CREATE TABLE public.employee_details (
    employee_id text,
    name text,
    PRIMARY KEY (employee_id),
    FOREIGN KEY (employee_id) REFERENCES public.employee(id)
);

The query I am trying to hammer into shape looks like shown below.

with 
e as 
    (select name, employee_id from employee_details where name = 'jack bauer'), 

i as (insert into employee_details (name, employee_id) 
    select 'jack bauer', 
        (with a as (insert into employee values(default) RETURNING id) select a.id from a)
    where not exists (select 1 from e) returning name, employee_id) 

select employee_id, name from e
union all 
select employee_id, name from i; 

If I replace the nested CTE with an already created id (executing the nested CTE separately), it works (but can result in the creation of a superfluous id). It is also possible to simply move the nested CTE to the top level (so the whole thing will look like with e as (..), i as (..), a as (..) select .. where not exists..., but this would also mean that a superfluous employee id is created where no details need to be inserted. I want to figure out a way to do it "inline" – so the new id will only be created if the not exists clause returns true.

I keep getting the error:

WITH clause containing a data-modifying statement must be at the top level.

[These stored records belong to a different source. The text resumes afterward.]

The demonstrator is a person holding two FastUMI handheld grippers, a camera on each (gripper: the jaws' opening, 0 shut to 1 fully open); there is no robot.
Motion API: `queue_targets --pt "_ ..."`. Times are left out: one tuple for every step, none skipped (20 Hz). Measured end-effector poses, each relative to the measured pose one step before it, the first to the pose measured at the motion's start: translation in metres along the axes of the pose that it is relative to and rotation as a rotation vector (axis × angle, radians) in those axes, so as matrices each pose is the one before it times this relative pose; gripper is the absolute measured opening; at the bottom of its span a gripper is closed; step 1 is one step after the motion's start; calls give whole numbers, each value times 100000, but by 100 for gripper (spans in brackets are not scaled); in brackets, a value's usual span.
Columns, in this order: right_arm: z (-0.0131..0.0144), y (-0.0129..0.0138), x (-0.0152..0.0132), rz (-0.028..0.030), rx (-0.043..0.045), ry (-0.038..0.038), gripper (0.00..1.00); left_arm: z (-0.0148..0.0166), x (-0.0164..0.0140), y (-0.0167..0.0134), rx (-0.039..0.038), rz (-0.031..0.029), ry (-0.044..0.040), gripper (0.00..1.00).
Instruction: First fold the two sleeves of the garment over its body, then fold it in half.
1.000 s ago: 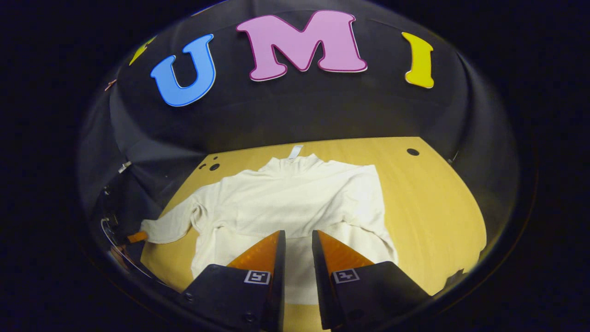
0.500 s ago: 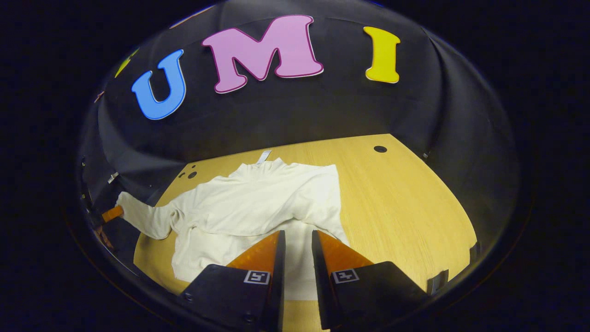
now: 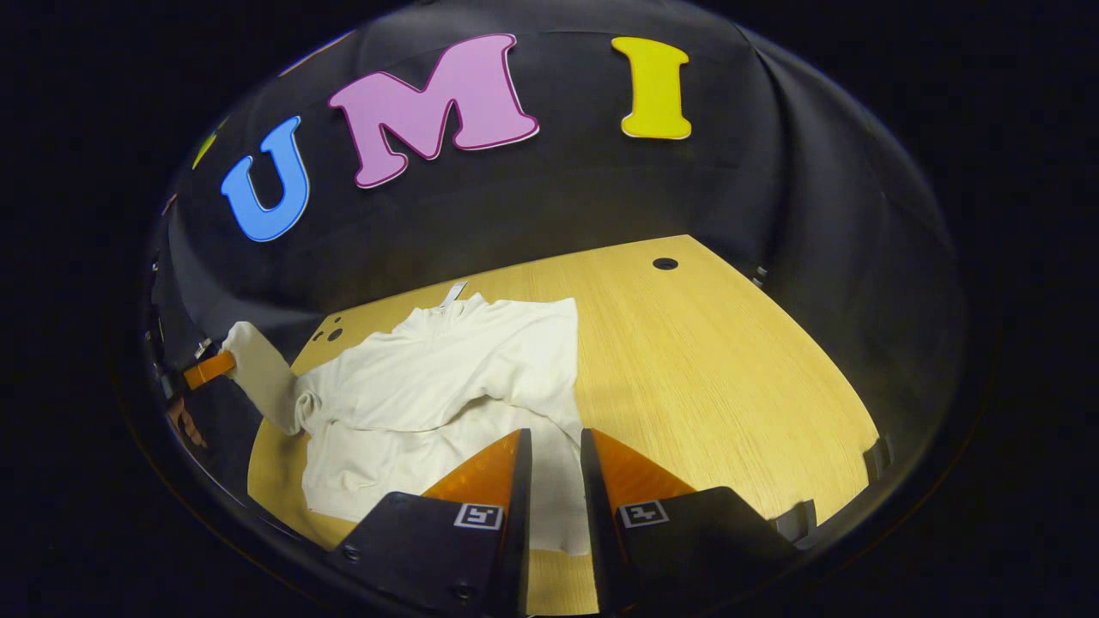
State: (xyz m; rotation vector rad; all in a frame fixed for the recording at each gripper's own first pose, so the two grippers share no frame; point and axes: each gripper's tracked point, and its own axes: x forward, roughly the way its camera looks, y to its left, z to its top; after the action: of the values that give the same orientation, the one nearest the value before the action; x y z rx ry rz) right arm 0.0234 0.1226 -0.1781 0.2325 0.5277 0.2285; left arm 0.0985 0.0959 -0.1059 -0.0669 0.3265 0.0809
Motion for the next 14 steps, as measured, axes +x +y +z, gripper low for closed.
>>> queue_targets --pt "-54 -445 -149 -115 479 175 34 137 245 -1229 299 -1294 231 12" --pt "15 -445 -43 -54 461 130 34 -24 184 -1096 304 -1220 63 12" --pt "-166 -362 -3 -84 328 321 34 163 217 -1121 245 -1268 -79 12" --pt "-19 -332 -66 30 376 173 26 65 263 -1216 308 -1343 -55 12" --pt "-119 -284 34 124 183 280 27 123 330 -1157 435 -1468 161 12" --pt "-54 -458 19 16 -154 281 29 -13 352 -1090 622 -1330 17 12" --pt "-29 -515 -96 13 -143 204 38 48 271 -1205 624 -1428 251 12" --pt "15 -360 -68 80 -14 184 40 -31 342 -1189 598 -1411 313 12" --pt "47 -378 20 -54 76 -106 40 -63 448 -1243 435 -1438 335 12" --pt "49 -466 -51 -28 40 118 45 -227 421 -1246 399 -1381 309 12" --pt "-55 -456 142 -10 57 236 46 191 635 -1211 498 -1191 355 16" --pt "72 -331 23 -31 190 257 46 -313 475 -1041 615 -1045 660 13" --pt "-89 -268 574 96 173 438 36 -325 453 -1018 584 -940 1136 12" --pt "-50 -363 112 134 56 554 36 -433 484 -1008 386 -1076 1087 12"
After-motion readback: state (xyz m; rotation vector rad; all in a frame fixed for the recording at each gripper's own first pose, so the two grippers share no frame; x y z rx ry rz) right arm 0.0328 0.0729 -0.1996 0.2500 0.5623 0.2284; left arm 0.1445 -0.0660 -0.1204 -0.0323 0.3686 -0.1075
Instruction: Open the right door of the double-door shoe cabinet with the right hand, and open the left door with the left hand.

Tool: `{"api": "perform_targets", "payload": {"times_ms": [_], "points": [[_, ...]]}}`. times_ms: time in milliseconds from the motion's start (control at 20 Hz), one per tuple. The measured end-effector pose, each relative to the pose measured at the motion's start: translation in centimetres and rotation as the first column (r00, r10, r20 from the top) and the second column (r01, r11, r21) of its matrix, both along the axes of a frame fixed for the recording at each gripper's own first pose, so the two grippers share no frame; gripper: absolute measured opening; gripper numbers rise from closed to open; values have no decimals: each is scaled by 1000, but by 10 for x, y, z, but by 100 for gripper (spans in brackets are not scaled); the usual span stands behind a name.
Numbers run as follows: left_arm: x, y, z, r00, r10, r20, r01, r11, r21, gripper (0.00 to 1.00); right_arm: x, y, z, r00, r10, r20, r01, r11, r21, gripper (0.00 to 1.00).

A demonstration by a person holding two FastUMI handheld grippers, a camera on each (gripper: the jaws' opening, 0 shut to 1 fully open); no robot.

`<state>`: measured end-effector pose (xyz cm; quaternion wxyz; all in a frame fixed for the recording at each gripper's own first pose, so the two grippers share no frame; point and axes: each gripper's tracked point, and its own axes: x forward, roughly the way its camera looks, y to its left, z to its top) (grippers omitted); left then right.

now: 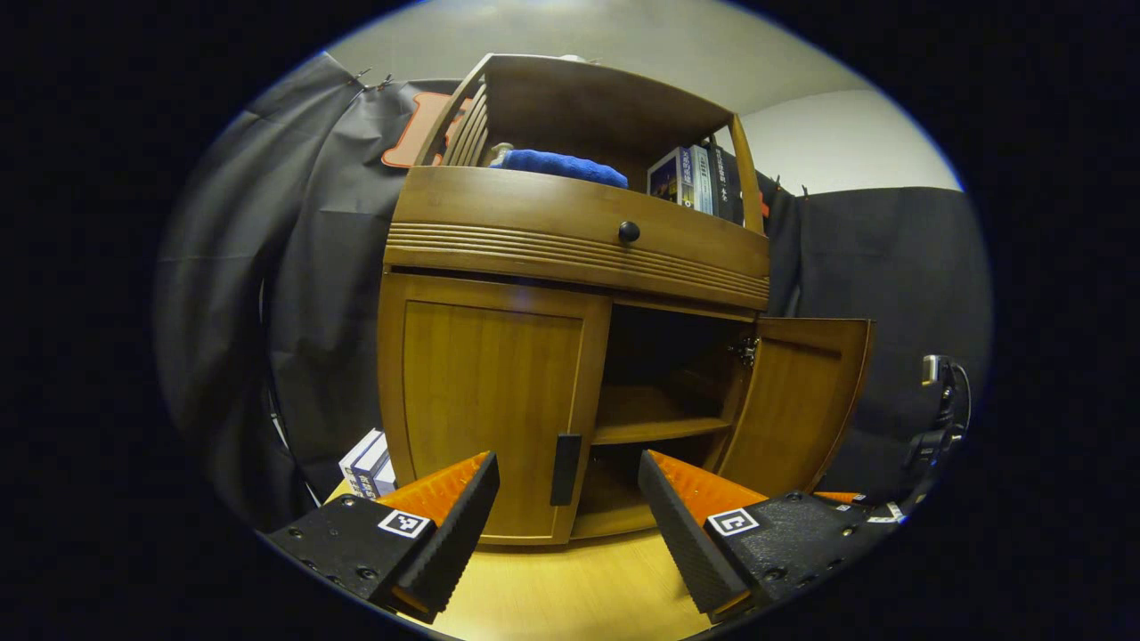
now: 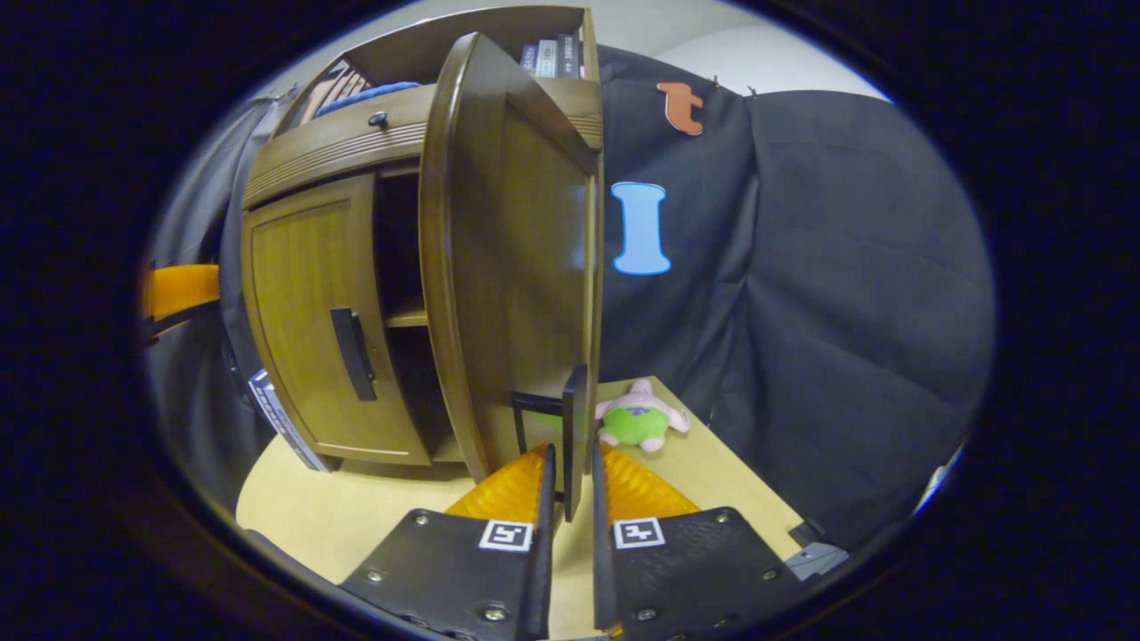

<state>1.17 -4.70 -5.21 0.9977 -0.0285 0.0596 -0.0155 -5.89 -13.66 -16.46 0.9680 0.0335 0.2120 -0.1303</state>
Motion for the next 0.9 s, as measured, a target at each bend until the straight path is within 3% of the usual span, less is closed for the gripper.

I guess the trouble is that the nested CTE returns a "column" whereas the whole query will work if it gets a "value" instead (which it does, when one simply copies in a text value instead of the CTE). I did come across a somewhat related discussion at this question mentioning an apparent bug which has been fixed since 9.3. I don't know if that is related to my troubles here. To quote from the linked discussion:

The parse analysis code seems to think that WITH can only be attached to the top level or a leaf-level SELECT within a set operation tree; but the grammar follows the SQL standard which says no such thing

I'm using Postgres 10.3.

Best Answer

For the purpose of this question, I'll assume employee_details.name to be defined UNIQUE. Else, the whole operation wouldn't make sense.

You cannot nest a data-modifying CTE like you tried (as you already found out the hard way) - and you don't need to. This query would achieve your objective:

WITH e AS (
   SELECT name, employee_id
   FROM   employee_details
   WHERE  name = 'jack bauer'
   )
 , i1 AS (
   INSERT INTO employee             -- no target columns!
   SELECT                           -- empty SELECT list!
   WHERE NOT EXISTS (SELECT FROM e)
   RETURNING id
   )
 , i2 AS (
   INSERT INTO employee_details (name, employee_id) 
   SELECT 'jack bauer', id
   FROM   i1
   RETURNING name, employee_id
   )
SELECT employee_id, name FROM e
UNION ALL 
SELECT employee_id, name FROM i2;

The core feature is the INSERT with no target columns and an empty SELECT. Postgres fills all columns not listed in the SELECT with default values. This way we can replace the unconditional VALUES (default) with a conditional INSERT. The CTE i1 only inserts a row if the given name was not found.

The manual:

If no list of [target] column names is given at all, the default is all the columns of the table in their declared order; [...]

Each column not present in the explicit or implicit column list will be filled with a default value, either its declared default value or null if there is none.

This is a Postgres specific extension of the standard:

Also, the case in which a column name list is omitted, but not all the columns are filled from the VALUES clause or query, is disallowed by the standard.

The final CTE i2 only inserts a row if i1 returned a row. Voilá.

This is subject to race conditions under concurrent write load to the same tables. If you need to rule that out, you need to do more. Related:

Without the complications from the conditional INSERT in the 2nd table, this would boil down to a common case of SELECT or INSERT:

Aside

"id" text DEFAULT gen_random_uuid()

I'd strongly advise to use the data type uuid to store UUIDs.